The Intelligence Advanced Research Projects Activity (IARPA) will host a Proposers’ Day conference for the Scientific advances to Continuous Insider Threat Evaluation (SCITE) program on 16 April, 2015 in Washington D.C.
The event is in anticipation of the release of a new solicitation in support of the program. IARPA will be to provide introductory information on SCITE and the research problems that the program aims to address, to respond to questions from potential proposers, and to provide a forum for potential proposers to present their capabilities and identify potential team partners.

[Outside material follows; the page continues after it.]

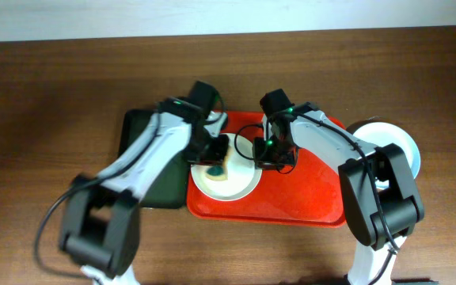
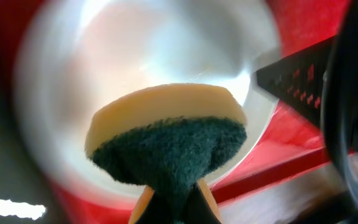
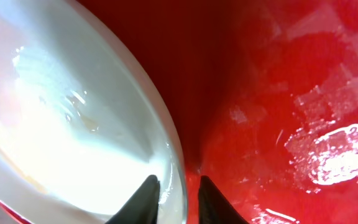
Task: Clean dirty plates on tray and stack at the side
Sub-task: 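Return the sponge to the black tray and release it with the left gripper, then lift the white plate with the right gripper and tilt it upward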
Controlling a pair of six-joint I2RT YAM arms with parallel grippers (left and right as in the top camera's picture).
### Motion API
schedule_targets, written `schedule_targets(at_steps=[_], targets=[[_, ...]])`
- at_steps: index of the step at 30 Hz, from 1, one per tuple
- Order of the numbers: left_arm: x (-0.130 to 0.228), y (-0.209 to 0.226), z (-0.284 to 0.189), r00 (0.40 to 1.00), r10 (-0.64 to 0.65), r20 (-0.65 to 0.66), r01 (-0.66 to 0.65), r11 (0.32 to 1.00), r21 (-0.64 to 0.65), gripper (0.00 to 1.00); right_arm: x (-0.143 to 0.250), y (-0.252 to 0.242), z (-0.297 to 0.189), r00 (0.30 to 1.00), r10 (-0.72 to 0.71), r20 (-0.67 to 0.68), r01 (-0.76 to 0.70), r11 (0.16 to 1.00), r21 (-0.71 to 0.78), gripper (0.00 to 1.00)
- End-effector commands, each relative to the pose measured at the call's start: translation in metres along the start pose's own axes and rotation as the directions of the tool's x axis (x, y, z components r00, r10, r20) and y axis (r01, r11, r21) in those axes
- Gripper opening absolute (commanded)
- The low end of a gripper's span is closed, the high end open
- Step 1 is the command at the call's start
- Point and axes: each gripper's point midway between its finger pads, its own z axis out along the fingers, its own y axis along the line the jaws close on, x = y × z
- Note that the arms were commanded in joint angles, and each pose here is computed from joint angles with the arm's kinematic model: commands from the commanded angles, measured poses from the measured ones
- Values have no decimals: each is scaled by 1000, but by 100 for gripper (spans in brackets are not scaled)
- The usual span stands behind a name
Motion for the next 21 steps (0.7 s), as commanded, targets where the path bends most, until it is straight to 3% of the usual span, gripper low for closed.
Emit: schedule_targets(at_steps=[1, 5, 11, 18, 19, 20, 21], targets=[[1, 50, -43, 996, -46, 74, 61, 974, -219, 3, 1, 7, -5, 1000, -17, 10, 17, 1000, -17, 27], [10, 91, -51, 989, -134, 55, 144, 942, -304, 3, 1, 7, -5, 1000, -16, 7, 16, 1000, -16, 36], [22, 136, -25, 984, -176, 36, 177, 910, -375, 2, 1, 7, -5, 1000, -16, 7, 17, 1000, -16, 36], [44, 179, 12, 964, -256, 70, 263, 891, -370, 3, 1, 7, -5, 1000, -16, 8, 16, 1000, -16, 36], [45, 178, 13, 962, -265, 65, 270, 897, -350, 15, 1, 7, -5, 1000, -16, 8, 16, 1000, -16, 36], [44, 173, 13, 961, -268, 63, 274, 906, -322, 51, 1, 7, -5, 1000, -17, 10, 17, 1000, -16, 36], [40, 170, 10, 961, -269, 66, 276, 910, -309, 59, 0, 7, -5, 1000, -17, 11, 18, 1000, -17, 37]])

Insider threats are individuals with privileged access within an organization who are, or intend to be, engaged in malicious behaviors such as espionage, sabotage or violence. The SCITE program seeks to develop and test methods to detect insider threats, through two separate research tracks.
The first track of research will develop a new class of indicators, called active indicators, and associated automated detection tools. The SCITE program will develop and rigorously test a diverse array of potential active indicators.
The second track of research will develop Inference Enterprise Models (IEM) – models of enterprises organized around detecting insider threats. An IEM forecasts the accuracy of an enterprise in detecting potential threats. SCITE research will develop flexible IEM approaches that can be used to forecast performance of specified subsets of an enterprise (e.g., forecast the impact of adding a new tool to find instances of a specific behavior) or complete enterprise models (e.g., forecast performance of enterprises that employ diverse tools).
The SCITE program expects to draw upon the strengths of academia and industry through collaborative teaming. It is anticipated that teams will be multidisciplinary and might include computer scientists, data scientists, social and behavioral scientists, mathematicians, statisticians, and subject matter experts having applied experience with personnel security and insider threat detection.